Type out the whole listing again exactly, pictures omitted.

### Data provided
-- Opening Marker --

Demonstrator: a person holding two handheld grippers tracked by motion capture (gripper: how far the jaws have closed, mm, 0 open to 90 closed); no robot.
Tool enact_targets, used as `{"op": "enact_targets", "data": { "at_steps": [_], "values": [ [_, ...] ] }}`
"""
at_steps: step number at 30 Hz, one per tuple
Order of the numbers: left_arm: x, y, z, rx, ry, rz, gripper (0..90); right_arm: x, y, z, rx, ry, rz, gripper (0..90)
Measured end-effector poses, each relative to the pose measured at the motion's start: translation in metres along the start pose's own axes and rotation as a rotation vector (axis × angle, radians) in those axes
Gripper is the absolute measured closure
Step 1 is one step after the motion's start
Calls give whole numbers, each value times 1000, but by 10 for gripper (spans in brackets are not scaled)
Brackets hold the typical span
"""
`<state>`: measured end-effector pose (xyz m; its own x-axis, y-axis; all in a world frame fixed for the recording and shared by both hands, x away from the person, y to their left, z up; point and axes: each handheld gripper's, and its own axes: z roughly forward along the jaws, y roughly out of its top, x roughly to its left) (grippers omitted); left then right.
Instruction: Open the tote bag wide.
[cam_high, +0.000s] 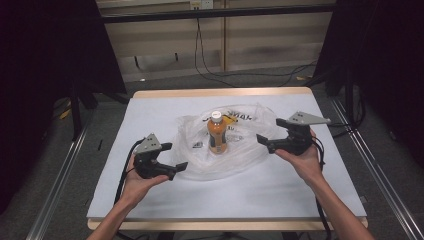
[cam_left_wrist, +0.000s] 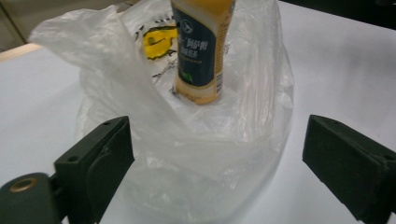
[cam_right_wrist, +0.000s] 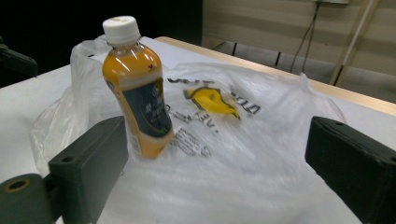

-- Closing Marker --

### The completed task
Demonstrator: a person holding two handheld grippers tracked by motion capture (gripper: how far the jaws have closed, mm, 0 open to 90 closed); no robot.
Tool enact_targets, used as `{"op": "enact_targets", "data": { "at_steps": [_], "values": [ [_, ...] ] }}`
"""
at_steps: step number at 30 Hz, one per tuple
Order of the numbers: left_arm: x, y, z, rx, ry, rz, gripper (0..90); right_arm: x, y, z, rx, ry, rz, gripper (0..90)
Measured end-effector poses, each relative to the pose measured at the motion's start: translation in metres along the start pose's own axes and rotation as a rotation vector (axis × angle, radians) in those axes
Gripper is the absolute measured closure
Step 1 is one step after the motion's start
Calls give whole numbers, each value times 1000, but by 10 for gripper (spans in brackets are not scaled)
Brackets hold the typical span
"""
`<state>`: measured end-effector pose (xyz m; its own x-axis, y-axis; all in a world frame fixed for the recording and shared by both hands, x away from the person, y to their left, z up; point and axes: each handheld gripper's, and its own axes: z roughly forward along the jaws, y roughly out of its top, x roughly to its left) (grippers omitted); left then right.
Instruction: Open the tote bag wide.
[cam_high, +0.000s] 
[cam_left_wrist, +0.000s] 
[cam_right_wrist, +0.000s] 

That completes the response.